%%

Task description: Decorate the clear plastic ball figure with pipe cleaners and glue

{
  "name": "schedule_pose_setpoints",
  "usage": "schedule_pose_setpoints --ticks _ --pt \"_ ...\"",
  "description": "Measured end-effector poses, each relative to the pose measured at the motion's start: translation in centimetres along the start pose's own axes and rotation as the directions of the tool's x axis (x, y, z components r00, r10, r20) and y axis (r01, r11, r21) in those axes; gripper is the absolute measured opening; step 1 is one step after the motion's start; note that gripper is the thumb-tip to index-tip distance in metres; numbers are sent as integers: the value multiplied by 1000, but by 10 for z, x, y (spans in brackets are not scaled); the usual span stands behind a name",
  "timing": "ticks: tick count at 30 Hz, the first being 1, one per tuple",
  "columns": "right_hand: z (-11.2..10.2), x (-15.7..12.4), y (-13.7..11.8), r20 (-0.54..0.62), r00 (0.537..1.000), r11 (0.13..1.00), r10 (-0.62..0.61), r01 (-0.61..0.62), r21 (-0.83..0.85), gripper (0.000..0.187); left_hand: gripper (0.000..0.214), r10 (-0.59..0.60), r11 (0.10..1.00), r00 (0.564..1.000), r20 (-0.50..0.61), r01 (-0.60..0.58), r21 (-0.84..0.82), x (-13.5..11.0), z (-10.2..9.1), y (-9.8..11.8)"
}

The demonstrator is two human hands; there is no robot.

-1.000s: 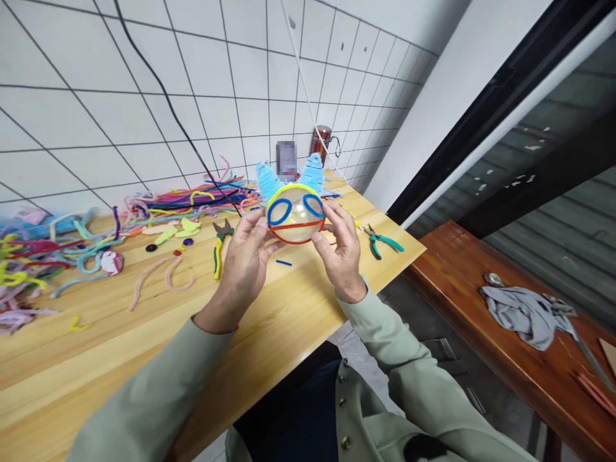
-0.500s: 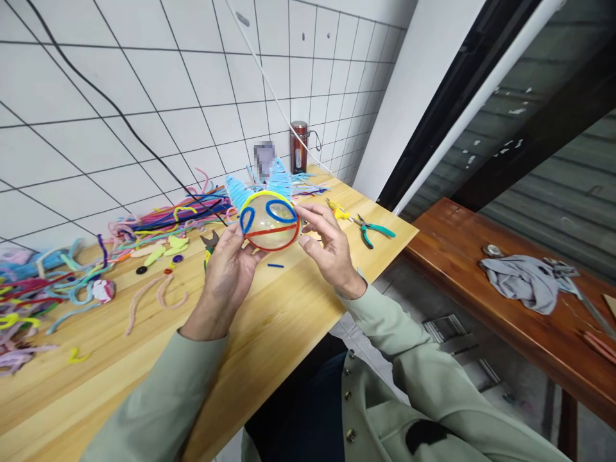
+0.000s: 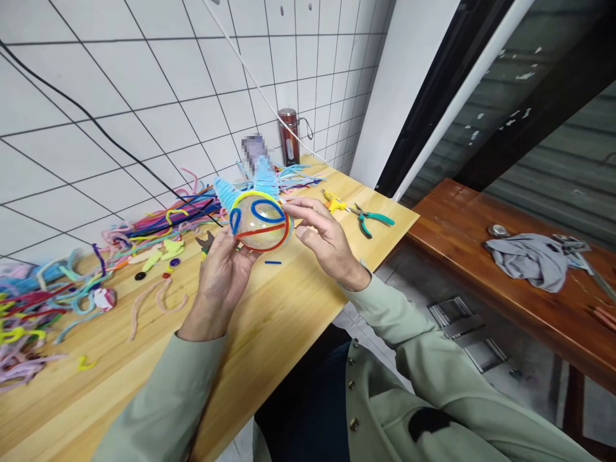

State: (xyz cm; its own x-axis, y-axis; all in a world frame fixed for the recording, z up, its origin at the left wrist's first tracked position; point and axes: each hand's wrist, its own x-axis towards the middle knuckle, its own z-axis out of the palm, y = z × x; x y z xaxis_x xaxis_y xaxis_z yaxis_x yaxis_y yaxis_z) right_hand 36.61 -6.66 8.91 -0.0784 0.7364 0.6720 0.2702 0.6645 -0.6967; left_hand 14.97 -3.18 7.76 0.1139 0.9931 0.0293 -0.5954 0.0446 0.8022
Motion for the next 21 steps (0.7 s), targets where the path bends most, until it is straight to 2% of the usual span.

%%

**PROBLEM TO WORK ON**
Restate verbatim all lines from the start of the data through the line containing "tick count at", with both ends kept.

**RESPONSE**
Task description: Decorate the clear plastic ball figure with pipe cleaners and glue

{
  "name": "schedule_pose_setpoints",
  "usage": "schedule_pose_setpoints --ticks _ --pt \"_ ...\"",
  "description": "Measured end-effector poses, each relative to the pose measured at the motion's start: translation in centimetres along the start pose's own axes and rotation as the directions of the tool's x axis (x, y, z components r00, r10, r20) and y axis (r01, r11, r21) in those axes; gripper is the absolute measured opening; step 1 is one step after the motion's start; note that gripper is the thumb-tip to index-tip distance in metres; numbers are sent as integers: the value multiplied by 1000, but by 10 for z, x, y (spans in brackets are not scaled); the usual span stands behind a name",
  "timing": "ticks: tick count at 30 Hz, the first being 1, one per tuple",

Nothing more is required for this answer.